▶ What the task asks: Write the records out again, keeping each line exactly as it is.

--- Data to process Enclosed Below ---

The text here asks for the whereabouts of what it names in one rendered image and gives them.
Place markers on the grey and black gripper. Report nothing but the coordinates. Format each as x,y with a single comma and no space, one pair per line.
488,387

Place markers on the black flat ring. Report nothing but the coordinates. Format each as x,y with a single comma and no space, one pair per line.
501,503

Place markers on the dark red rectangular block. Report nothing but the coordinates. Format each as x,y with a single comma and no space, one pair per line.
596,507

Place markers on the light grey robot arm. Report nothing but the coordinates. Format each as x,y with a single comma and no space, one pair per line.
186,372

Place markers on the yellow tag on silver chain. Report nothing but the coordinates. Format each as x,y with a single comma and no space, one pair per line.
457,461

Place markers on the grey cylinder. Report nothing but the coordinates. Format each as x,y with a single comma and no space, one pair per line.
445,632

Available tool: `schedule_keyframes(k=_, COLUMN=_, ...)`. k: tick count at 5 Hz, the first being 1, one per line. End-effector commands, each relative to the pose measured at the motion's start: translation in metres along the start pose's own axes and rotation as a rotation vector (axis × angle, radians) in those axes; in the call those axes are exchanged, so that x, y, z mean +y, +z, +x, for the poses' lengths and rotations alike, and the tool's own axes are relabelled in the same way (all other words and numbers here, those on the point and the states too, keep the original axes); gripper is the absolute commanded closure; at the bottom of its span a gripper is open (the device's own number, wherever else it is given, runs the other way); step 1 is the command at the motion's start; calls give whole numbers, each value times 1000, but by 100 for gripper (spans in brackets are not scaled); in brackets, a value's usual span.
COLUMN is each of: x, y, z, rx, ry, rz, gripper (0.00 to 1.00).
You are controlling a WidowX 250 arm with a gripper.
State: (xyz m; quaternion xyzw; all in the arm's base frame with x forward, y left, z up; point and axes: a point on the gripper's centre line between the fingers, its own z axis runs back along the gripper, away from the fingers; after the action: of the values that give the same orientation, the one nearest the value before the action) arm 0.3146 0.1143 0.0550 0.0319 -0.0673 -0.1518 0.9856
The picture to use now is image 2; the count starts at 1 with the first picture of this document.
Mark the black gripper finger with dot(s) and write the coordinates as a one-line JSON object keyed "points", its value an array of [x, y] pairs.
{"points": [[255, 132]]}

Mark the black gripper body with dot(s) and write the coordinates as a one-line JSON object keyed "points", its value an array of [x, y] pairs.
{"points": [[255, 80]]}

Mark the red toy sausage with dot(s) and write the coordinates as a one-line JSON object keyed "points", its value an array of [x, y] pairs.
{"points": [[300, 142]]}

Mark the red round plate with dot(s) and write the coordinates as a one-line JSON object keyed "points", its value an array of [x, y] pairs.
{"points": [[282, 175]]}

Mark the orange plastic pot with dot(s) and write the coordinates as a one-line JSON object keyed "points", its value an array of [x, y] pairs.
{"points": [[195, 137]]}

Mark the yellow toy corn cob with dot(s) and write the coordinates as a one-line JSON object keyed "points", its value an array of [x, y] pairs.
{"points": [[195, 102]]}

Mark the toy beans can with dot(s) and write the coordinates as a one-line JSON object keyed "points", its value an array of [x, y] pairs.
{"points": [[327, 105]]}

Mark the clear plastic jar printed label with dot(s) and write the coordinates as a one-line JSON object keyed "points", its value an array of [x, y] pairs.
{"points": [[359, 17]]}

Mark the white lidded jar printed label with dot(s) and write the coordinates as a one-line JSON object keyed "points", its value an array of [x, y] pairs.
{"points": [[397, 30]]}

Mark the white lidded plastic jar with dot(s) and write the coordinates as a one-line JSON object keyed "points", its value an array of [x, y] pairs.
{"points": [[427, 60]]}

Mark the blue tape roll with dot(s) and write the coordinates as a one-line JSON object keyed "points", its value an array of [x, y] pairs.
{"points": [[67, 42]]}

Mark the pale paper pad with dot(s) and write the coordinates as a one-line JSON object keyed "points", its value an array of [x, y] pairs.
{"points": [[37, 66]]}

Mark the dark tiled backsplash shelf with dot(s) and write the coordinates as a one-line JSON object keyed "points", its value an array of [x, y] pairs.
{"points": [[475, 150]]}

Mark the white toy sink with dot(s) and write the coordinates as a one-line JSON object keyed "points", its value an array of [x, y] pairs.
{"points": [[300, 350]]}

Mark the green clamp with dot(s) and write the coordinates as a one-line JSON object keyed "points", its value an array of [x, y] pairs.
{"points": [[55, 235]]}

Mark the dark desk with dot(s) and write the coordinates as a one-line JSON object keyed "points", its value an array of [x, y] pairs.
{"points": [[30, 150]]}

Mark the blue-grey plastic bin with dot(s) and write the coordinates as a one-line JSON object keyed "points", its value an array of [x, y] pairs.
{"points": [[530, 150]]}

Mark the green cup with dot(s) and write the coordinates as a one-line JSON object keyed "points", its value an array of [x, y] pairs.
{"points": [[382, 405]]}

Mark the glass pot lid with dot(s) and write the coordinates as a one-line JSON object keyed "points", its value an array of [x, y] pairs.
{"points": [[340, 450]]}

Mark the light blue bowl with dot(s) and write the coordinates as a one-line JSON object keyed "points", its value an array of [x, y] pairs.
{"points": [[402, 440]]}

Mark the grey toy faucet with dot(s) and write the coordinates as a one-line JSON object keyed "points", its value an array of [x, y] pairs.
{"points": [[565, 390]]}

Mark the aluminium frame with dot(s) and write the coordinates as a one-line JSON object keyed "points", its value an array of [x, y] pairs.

--- End of Enclosed Data to process ---

▶ Task result:
The text here asks for the whereabouts of what it names in one rendered image and gives them.
Place markers on the grey and black gripper. Report nothing but the coordinates. Format each as x,y with a single comma and no space, one pair per line.
488,387

Place markers on the black flat ring. Report nothing but the coordinates. Format each as x,y with a single comma and no space, one pair per line.
501,503

Place markers on the dark red rectangular block. Report nothing but the coordinates. Format each as x,y with a single comma and no space, one pair per line.
596,507

Place markers on the light grey robot arm. Report nothing but the coordinates. Format each as x,y with a single comma and no space, one pair per line.
186,372

Place markers on the yellow tag on silver chain. Report nothing but the coordinates. Format each as x,y with a single comma and no space, one pair per line.
457,461

Place markers on the grey cylinder. Report nothing but the coordinates. Format each as x,y with a single comma and no space, one pair per line.
445,632

Available tool: `schedule_keyframes(k=_, COLUMN=_, ...)`. k: tick count at 5 Hz, the first being 1, one per line. End-effector commands, each relative to the pose measured at the motion's start: translation in metres along the start pose's own axes and rotation as a rotation vector (axis × angle, radians) in those axes; in the call those axes are exchanged, so that x, y, z mean +y, +z, +x, for the poses' lengths and rotations alike, and the tool's own axes are relabelled in the same way (all other words and numbers here, those on the point and the states too, keep the original axes); gripper is the absolute commanded closure; at the bottom of its span a gripper is open (the device's own number, wherever else it is given, runs the other way); step 1 is the command at the motion's start; calls give whole numbers, each value times 1000, but by 100 for gripper (spans in brackets are not scaled); in brackets, a value's usual span.
COLUMN is each of: x, y, z, rx, ry, rz, gripper (0.00 to 1.00).
You are controlling a WidowX 250 arm with a gripper.
State: (xyz m; quaternion xyzw; all in the arm's base frame with x forward, y left, z up; point and axes: a point on the gripper's centre line between the fingers, its own z axis runs back along the gripper, away from the fingers; after the action: of the values that give the same orientation, the one nearest the value before the action) arm 0.3146 0.1143 0.0550 0.0319 -0.0673 -0.1518 0.9856
The picture to use now is image 2; the count starts at 1 with the first picture of this document.
Mark the black gripper finger with dot(s) and write the coordinates as a one-line JSON object keyed "points", its value an array of [x, y] pairs.
{"points": [[255, 132]]}

Mark the black gripper body with dot(s) and write the coordinates as a one-line JSON object keyed "points", its value an array of [x, y] pairs.
{"points": [[255, 80]]}

Mark the red toy sausage with dot(s) and write the coordinates as a one-line JSON object keyed "points", its value an array of [x, y] pairs.
{"points": [[300, 142]]}

Mark the red round plate with dot(s) and write the coordinates as a one-line JSON object keyed "points", its value an array of [x, y] pairs.
{"points": [[282, 175]]}

Mark the orange plastic pot with dot(s) and write the coordinates as a one-line JSON object keyed "points", its value an array of [x, y] pairs.
{"points": [[195, 137]]}

Mark the yellow toy corn cob with dot(s) and write the coordinates as a one-line JSON object keyed "points", its value an array of [x, y] pairs.
{"points": [[195, 102]]}

Mark the toy beans can with dot(s) and write the coordinates as a one-line JSON object keyed "points", its value an array of [x, y] pairs.
{"points": [[327, 105]]}

Mark the clear plastic jar printed label with dot(s) and write the coordinates as a one-line JSON object keyed "points", its value an array of [x, y] pairs.
{"points": [[359, 17]]}

Mark the white lidded jar printed label with dot(s) and write the coordinates as a one-line JSON object keyed "points", its value an array of [x, y] pairs.
{"points": [[397, 30]]}

Mark the white lidded plastic jar with dot(s) and write the coordinates as a one-line JSON object keyed "points", its value an array of [x, y] pairs.
{"points": [[427, 60]]}

Mark the blue tape roll with dot(s) and write the coordinates as a one-line JSON object keyed "points", its value an array of [x, y] pairs.
{"points": [[67, 42]]}

Mark the pale paper pad with dot(s) and write the coordinates as a one-line JSON object keyed "points", its value an array of [x, y] pairs.
{"points": [[37, 66]]}

Mark the dark tiled backsplash shelf with dot(s) and write the coordinates as a one-line JSON object keyed "points", its value an array of [x, y] pairs.
{"points": [[475, 150]]}

Mark the white toy sink with dot(s) and write the coordinates as a one-line JSON object keyed "points", its value an array of [x, y] pairs.
{"points": [[300, 350]]}

Mark the green clamp with dot(s) and write the coordinates as a one-line JSON object keyed "points", its value an array of [x, y] pairs.
{"points": [[55, 235]]}

Mark the dark desk with dot(s) and write the coordinates as a one-line JSON object keyed "points", its value an array of [x, y] pairs.
{"points": [[30, 150]]}

Mark the blue-grey plastic bin with dot(s) and write the coordinates as a one-line JSON object keyed "points", its value an array of [x, y] pairs.
{"points": [[530, 150]]}

Mark the green cup with dot(s) and write the coordinates as a one-line JSON object keyed "points", its value an array of [x, y] pairs.
{"points": [[382, 405]]}

Mark the glass pot lid with dot(s) and write the coordinates as a one-line JSON object keyed "points", its value an array of [x, y] pairs.
{"points": [[340, 450]]}

Mark the light blue bowl with dot(s) and write the coordinates as a one-line JSON object keyed "points", its value an array of [x, y] pairs.
{"points": [[402, 440]]}

Mark the grey toy faucet with dot(s) and write the coordinates as a one-line JSON object keyed "points", its value an array of [x, y] pairs.
{"points": [[565, 390]]}

Mark the aluminium frame with dot(s) and write the coordinates as a one-line JSON object keyed "points", its value an array of [x, y] pairs.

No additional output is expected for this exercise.